> **TASK BRIEF**: Restate the data below word for word, omitting pictures.

-- STUDY MATERIAL follows --

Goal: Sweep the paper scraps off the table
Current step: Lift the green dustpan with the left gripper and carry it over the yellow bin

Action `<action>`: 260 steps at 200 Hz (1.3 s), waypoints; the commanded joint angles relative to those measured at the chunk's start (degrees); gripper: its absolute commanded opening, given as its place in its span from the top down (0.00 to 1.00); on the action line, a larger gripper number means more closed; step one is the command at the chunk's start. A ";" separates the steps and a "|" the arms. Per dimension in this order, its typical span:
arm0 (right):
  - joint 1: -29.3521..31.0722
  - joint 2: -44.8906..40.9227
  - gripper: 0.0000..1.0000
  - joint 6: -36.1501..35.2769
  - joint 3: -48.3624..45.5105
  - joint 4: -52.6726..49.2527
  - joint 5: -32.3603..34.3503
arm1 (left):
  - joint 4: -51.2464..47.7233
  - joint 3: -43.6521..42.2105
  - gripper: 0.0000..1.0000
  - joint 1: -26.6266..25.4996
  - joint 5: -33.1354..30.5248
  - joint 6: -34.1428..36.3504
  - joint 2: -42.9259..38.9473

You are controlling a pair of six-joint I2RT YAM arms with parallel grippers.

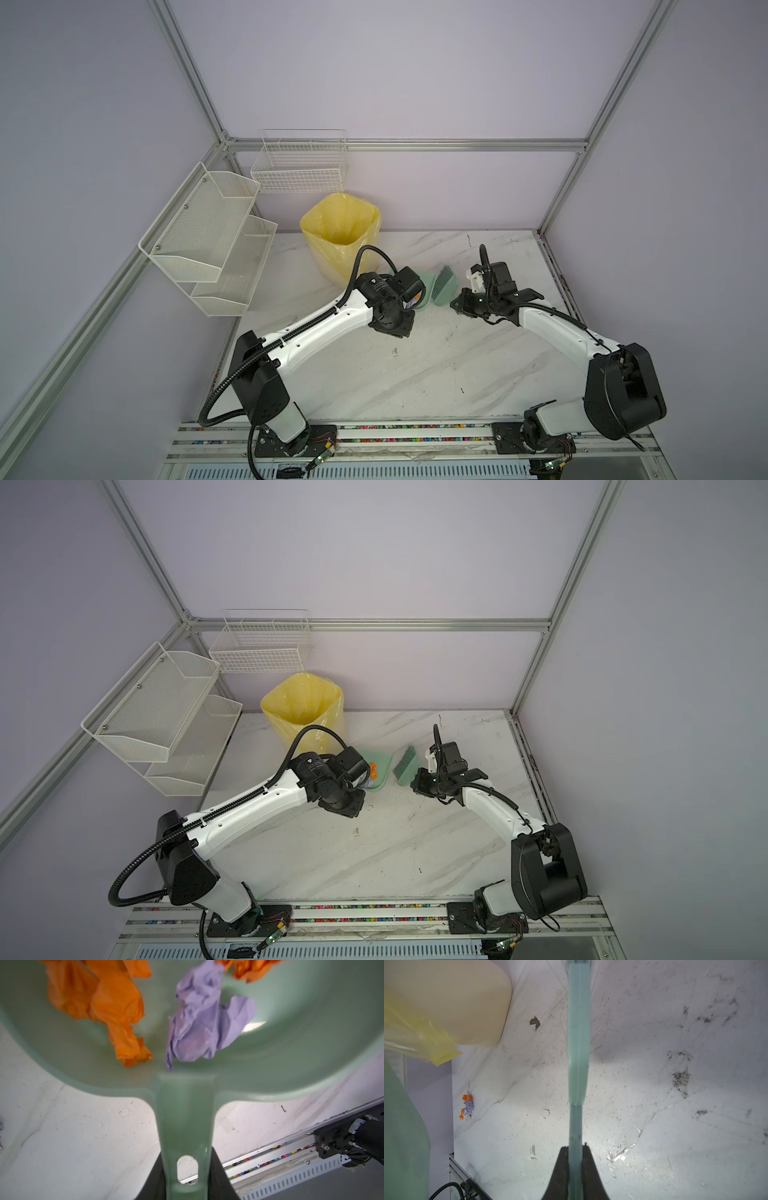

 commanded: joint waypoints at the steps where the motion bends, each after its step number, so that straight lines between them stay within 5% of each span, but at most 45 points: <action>1: -0.37 -1.56 1.00 0.48 -0.65 1.96 -0.56 | -2.51 6.98 1.00 0.67 -0.82 1.43 0.62; 145: -0.38 -2.33 1.00 0.77 -3.53 4.26 -2.99 | -3.19 20.06 1.00 7.89 4.50 2.99 0.62; 260: -0.33 -2.35 1.00 1.38 -4.19 5.49 -4.18 | -2.56 28.92 1.00 16.79 16.36 3.86 0.26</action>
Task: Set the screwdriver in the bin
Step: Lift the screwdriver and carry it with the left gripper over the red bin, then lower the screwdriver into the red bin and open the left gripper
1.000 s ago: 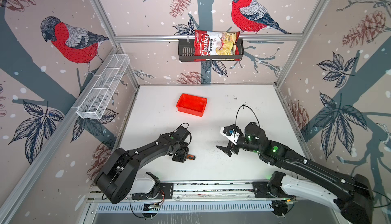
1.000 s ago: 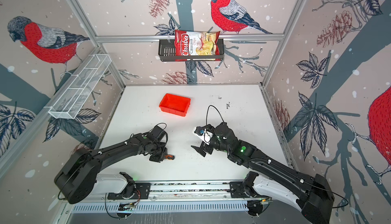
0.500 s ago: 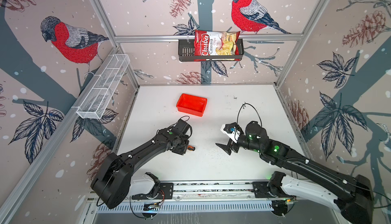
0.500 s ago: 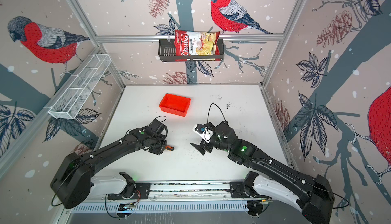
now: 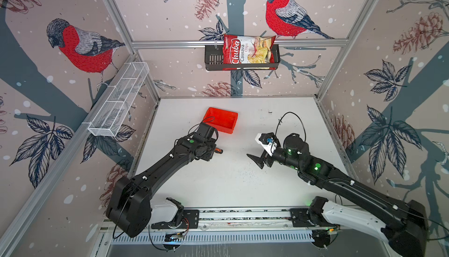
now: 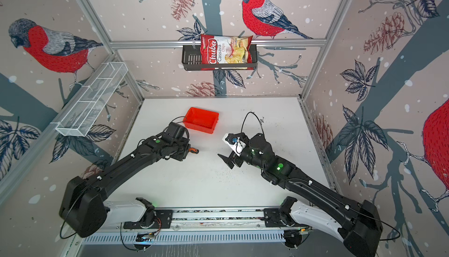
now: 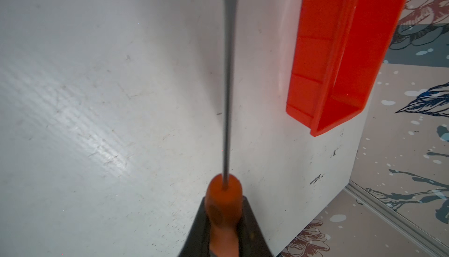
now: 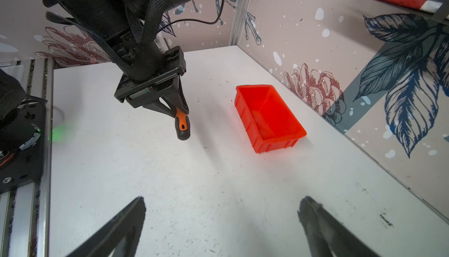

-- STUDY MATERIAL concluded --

> **RESULT BELOW**:
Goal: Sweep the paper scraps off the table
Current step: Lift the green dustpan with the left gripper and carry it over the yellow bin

Action `<action>`: 260 steps at 200 Hz (1.3 s), waypoints; the commanded joint angles relative to those measured at the chunk's start (degrees); gripper: its absolute commanded opening, given as its place in its span from the top down (0.00 to 1.00); on the action line, a larger gripper number means more closed; step one is the command at the chunk's start. A ";" separates the steps and a "|" the arms. Per dimension in this order, its typical span:
arm0 (right):
  - joint 1: -29.3521..31.0722
  - joint 2: -44.8906..40.9227
  - gripper: 0.0000..1.0000
  - joint 6: -36.1501..35.2769
  - joint 3: -48.3624..45.5105
  - joint 4: -52.6726..49.2527
  - joint 5: -32.3603..34.3503
arm1 (left):
  - joint 4: -51.2464..47.7233
  - joint 3: -43.6521..42.2105
  - gripper: 0.0000..1.0000
  - joint 1: -26.6266..25.4996
  - joint 5: -33.1354..30.5248
  - joint 6: -34.1428..36.3504
  - joint 2: -42.9259..38.9473

You are controlling a pair of six-joint I2RT YAM arms with parallel grippers.


 commanded: joint waypoints at the steps where the motion bends, each after its step number, so that straight lines between them stay within 5% of each span, but at most 45 points: <action>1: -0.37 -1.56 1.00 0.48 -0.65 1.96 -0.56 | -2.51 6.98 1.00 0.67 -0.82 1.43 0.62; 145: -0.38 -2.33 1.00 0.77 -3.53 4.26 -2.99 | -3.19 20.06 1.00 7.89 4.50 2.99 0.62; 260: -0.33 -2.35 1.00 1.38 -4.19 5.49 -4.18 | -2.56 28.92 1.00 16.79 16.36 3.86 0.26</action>
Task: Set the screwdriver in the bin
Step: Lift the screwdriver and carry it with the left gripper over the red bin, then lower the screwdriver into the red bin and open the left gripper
1.000 s ago: 
1.000 s ago: 
0.500 s ago: 
0.500 s ago: 
now: 
now: 
now: 
now: 

This brings the exercise to completion.